A três léguas de Torres Vedras fica Freiria, uma freguesia vizinha da Serra da Romã. A verdade é que só antigamente havia belas romãzeiras naqueles montes, hoje só lá aparece uma de longe a longe. Mas aquilo, no tempo antigo em que se passa esta lenda, aquilo era território de uma condessa chamada Eleurica, que tinha um filho a quem dera o nome de Pedro. E se a condessa estava no seu palácio a gerir os seus bens, o filho corria mundo, entre viagens e guerras, dizendo-se à boca pequena que levava uma vida libertina.
E naquele dia, o dia da Festa das Flores, D. Eleurica, apanhando o filho na terra, obrigara-o a juntar-se-lhe e assistir à cobrança das rendas e à recepção de prendas que os seus vassalos concentravam logo pela manhã. Com a pior das disposições, Pedro assistia à chegada dos camponeses, à entrega a seus criados do que figurava nos contratos mais um porco, uma galinha, cereais, etc. Faziam-lhes as devidas vénias e iam para a festa.
De repente, Pedro ficou de olhos postos numa jovem, a moça mais bela que ele poderia conceber, que se apresentava com a mãe, uma pobre viúva. Interessou-se por ela e perguntou-lhe o nome, ficando a saber que se chamava Maria, para que lados morava, para o cimo da Serra da Romã, e mais umas coisas. A condessa cortou a conversa, em que a rapariga participava corando de vergonha e timidez.
A terminar a sessão, D. Eleurica censurou o filho, que lhe disse fizera aquilo por mero passatempo. Mas qual passatempo! Dias depois, Pedro saltava para cima de um cavalo e subia a serra, seguindo o caminho das flores de romãzeira. Lembrava-se muito bem de ter dito à rapariga que ela era ainda mais bonita que aquelas bonitas flores. Por fim, numa volta do caminho deu com a Maria.
Maria estava sentada, olhos postos no horizonte, sonhando. Chamou-a, corou. Declarou-lhe o seu amor e ela, apesar da timidez inicial, também lhe confessou que o amava desde o primeiro dia em que se viram, na Festa das Flores. Abraçaram-se. E durante muitos dias passaram a encontrar-se naquela belíssima serra que lhes servia de cenário.
Porém, a condessa soube destes amores e chamou o filho, obrigando-o a jurar que se afastaria da namorada. Ele mandou à rapariga a cestinha de flores que ela lhe dera no dia em que se conheceram e partiu, sem a ver, para uma guerra. Desgostoso, procurava nos combates encontrar uma solução extrema para a sua paixão contrariada.
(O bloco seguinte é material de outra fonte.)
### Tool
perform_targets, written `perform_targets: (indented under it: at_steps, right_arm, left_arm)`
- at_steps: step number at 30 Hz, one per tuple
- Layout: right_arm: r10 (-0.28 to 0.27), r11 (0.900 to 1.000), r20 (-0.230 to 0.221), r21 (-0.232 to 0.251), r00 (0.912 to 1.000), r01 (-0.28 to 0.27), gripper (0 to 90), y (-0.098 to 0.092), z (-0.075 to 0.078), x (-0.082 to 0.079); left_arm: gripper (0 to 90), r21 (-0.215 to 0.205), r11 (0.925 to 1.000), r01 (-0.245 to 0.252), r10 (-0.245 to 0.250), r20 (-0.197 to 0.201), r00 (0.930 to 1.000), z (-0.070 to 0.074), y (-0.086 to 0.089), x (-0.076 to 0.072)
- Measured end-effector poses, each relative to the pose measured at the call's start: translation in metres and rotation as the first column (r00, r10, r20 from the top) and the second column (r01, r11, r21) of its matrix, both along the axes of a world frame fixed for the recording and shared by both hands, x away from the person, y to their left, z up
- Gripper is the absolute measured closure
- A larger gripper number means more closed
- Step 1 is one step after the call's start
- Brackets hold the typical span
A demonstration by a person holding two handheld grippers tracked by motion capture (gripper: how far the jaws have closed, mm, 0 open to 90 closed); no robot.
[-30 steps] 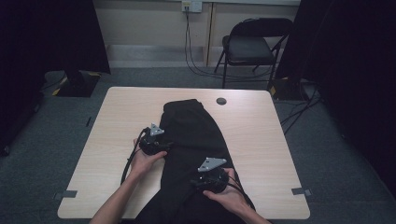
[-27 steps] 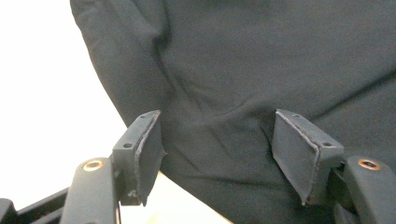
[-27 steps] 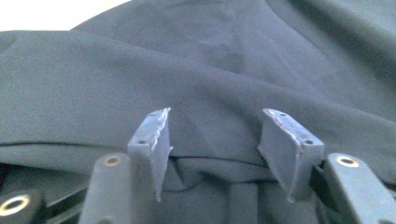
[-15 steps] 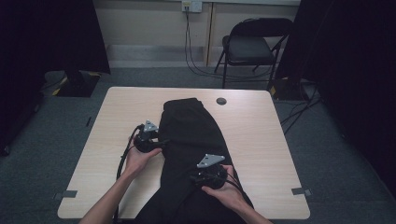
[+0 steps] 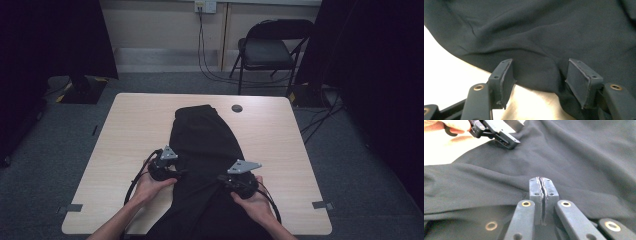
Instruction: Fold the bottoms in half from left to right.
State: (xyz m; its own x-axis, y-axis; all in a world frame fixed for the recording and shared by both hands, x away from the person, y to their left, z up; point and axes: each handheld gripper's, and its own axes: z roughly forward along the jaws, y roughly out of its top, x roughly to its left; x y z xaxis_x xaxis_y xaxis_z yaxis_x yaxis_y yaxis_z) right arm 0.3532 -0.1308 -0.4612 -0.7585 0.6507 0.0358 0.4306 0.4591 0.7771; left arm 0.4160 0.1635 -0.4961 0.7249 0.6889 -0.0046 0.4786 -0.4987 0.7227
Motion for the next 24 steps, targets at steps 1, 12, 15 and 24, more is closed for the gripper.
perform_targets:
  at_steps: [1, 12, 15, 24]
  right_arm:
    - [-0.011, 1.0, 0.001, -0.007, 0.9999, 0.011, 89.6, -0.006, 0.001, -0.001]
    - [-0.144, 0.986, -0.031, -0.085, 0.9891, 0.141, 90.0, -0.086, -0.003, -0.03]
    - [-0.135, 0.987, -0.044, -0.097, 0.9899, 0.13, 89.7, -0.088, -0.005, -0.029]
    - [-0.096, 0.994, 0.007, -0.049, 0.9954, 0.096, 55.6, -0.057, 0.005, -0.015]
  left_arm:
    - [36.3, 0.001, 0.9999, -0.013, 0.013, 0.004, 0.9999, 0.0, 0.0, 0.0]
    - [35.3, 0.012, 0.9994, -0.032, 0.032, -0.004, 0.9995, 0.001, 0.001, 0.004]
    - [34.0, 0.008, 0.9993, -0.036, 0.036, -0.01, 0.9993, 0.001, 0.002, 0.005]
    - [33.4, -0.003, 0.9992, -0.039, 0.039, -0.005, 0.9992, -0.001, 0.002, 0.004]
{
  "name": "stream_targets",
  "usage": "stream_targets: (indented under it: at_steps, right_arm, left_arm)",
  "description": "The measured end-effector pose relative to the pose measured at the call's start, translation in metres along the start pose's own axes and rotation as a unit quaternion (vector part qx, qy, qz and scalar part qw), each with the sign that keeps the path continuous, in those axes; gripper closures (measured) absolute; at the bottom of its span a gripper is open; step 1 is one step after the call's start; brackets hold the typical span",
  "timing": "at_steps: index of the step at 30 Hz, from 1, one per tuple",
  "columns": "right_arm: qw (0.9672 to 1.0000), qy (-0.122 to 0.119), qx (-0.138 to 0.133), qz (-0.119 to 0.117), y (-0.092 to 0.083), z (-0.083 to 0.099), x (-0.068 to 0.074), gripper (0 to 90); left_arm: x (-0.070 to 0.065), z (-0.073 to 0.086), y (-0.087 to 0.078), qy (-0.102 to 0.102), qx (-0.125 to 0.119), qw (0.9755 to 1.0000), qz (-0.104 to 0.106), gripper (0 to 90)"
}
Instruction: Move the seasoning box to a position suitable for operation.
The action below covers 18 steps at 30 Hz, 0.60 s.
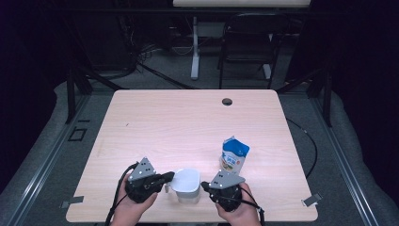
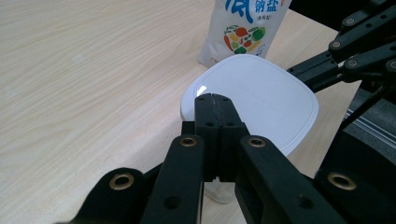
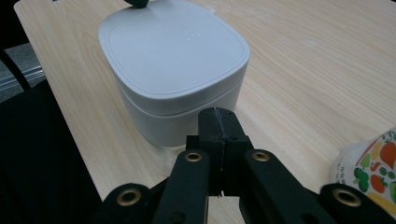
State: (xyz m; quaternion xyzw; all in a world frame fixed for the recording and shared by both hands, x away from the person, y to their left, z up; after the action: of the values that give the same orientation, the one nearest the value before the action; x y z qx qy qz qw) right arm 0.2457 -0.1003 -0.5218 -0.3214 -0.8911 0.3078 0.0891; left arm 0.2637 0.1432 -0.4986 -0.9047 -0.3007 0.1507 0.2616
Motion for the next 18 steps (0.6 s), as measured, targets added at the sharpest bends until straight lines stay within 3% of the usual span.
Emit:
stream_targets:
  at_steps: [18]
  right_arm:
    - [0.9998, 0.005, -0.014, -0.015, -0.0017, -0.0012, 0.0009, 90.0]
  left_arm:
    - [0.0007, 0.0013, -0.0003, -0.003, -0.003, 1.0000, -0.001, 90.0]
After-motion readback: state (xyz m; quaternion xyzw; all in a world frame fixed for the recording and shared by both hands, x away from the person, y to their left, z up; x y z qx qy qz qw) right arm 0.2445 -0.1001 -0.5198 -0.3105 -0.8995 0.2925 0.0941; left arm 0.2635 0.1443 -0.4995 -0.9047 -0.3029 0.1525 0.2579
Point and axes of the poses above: each handheld gripper's, and its own axes: y roughly forward along the jaws, z roughly out of its underside, x roughly to its left, the point moved 2 cm from there along y, roughly forward along the jaws
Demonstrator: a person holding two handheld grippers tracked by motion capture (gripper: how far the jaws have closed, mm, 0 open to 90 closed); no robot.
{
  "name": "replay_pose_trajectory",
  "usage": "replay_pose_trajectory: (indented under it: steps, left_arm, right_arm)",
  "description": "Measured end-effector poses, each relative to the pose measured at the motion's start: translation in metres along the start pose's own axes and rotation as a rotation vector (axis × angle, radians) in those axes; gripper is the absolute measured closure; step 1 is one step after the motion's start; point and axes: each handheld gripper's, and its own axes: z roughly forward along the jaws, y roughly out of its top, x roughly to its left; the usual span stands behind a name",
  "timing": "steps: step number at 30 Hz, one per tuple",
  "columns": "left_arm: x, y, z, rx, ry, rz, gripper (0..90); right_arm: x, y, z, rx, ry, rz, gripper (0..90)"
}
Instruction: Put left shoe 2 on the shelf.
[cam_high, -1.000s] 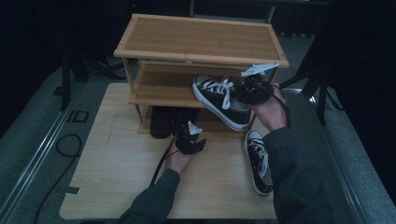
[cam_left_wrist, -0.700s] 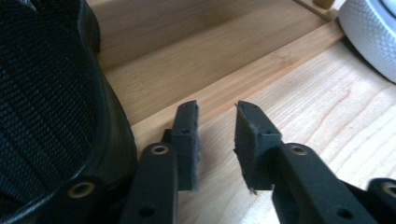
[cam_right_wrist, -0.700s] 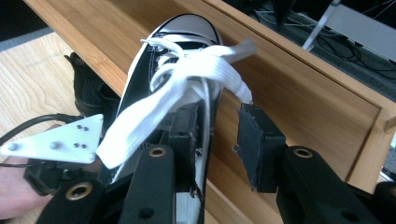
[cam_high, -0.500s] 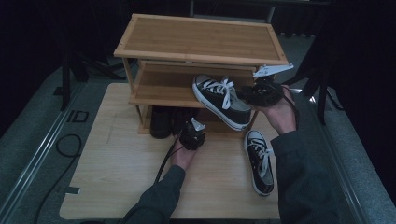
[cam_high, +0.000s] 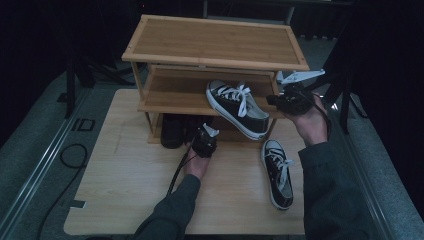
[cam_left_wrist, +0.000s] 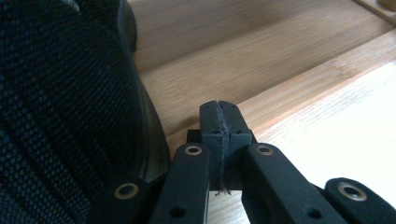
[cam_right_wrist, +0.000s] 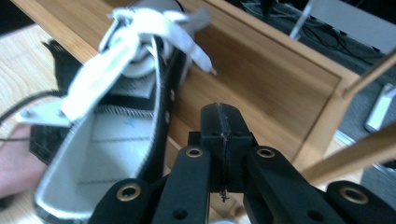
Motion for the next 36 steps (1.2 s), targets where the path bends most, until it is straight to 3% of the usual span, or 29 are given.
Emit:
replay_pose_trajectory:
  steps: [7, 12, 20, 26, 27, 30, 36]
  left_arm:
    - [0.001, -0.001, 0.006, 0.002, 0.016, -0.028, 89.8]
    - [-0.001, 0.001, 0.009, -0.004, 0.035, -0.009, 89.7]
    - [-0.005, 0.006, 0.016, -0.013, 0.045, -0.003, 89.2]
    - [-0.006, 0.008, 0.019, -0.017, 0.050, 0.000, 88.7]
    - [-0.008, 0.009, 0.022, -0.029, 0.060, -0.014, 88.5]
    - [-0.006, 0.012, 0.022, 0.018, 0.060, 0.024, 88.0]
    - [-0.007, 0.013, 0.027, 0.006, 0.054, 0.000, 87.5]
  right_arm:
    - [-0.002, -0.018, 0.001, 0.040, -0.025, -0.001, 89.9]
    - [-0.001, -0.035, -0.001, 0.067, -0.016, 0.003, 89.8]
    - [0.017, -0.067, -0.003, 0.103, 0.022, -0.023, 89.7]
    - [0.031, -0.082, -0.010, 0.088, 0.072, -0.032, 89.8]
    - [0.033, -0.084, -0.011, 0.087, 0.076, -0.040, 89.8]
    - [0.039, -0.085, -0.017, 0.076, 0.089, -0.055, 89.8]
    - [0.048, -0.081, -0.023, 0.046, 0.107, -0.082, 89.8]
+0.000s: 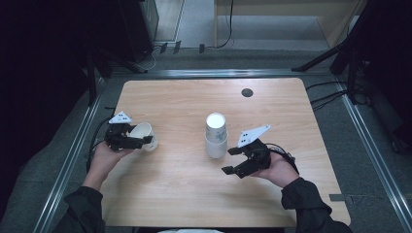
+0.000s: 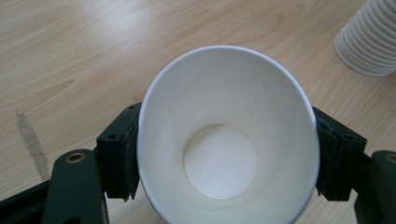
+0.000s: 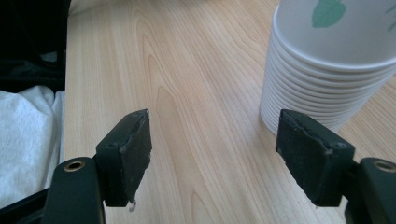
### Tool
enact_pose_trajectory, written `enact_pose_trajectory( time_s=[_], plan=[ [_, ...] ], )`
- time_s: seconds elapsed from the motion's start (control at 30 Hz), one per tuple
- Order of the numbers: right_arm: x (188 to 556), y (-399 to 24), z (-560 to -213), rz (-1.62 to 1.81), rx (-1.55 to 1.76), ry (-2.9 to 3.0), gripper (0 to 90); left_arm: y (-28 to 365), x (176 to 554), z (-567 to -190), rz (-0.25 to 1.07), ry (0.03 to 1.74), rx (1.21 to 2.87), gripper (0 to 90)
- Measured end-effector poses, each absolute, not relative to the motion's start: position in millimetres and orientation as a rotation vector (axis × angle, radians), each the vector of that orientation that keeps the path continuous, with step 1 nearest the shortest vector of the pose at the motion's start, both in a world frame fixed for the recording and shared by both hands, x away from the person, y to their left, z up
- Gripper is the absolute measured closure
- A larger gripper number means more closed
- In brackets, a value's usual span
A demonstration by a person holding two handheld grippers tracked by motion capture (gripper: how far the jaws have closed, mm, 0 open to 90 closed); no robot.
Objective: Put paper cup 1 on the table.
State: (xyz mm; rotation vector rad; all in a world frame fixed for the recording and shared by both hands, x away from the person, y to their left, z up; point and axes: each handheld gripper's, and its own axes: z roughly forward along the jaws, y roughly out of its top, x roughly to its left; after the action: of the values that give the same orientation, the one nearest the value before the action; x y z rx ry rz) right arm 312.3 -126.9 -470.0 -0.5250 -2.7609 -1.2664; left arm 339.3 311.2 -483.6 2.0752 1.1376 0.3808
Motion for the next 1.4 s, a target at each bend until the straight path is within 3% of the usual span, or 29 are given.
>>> enact_pose_trajectory(
  time_s=[0.4,1.4],
  plan=[
    [311,-132,-470,-1.264,-0.552,-2.779,27.5,316,347,-490,0.424,1.182,2.105,22.9],
    [313,-136,-466,-1.282,-0.568,-2.789,28.8,307,349,-493,0.312,1.165,2.154,12.9]
  ],
)
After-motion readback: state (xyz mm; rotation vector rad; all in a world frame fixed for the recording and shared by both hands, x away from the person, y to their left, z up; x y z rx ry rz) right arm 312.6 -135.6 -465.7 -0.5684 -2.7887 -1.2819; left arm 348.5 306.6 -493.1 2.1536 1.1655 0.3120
Quanto a Maria, a jovem deixou de comer, definhando até ao extremo. Porém, a condessa que sempre sabia o que se passava no seu condado, foi visitá-la. Comoveu-se ao ver ao estado de inanição a que ela chegara. E disse-lhe umas palavras atenciosas, acabando mesmo por desobrigar o filho da jura que lhe fizera. Só que falou demasiadamente tarde, pois Maria expirou logo ali. Avisado pela mãe, Pedro veio das guerras e tão desgostoso ficou que recolheu a um convento. E com a sua grande fortuna dedicou-se a apoiar o jovens casais sem dote, por isso lhe chamavam o monge casamenteiro.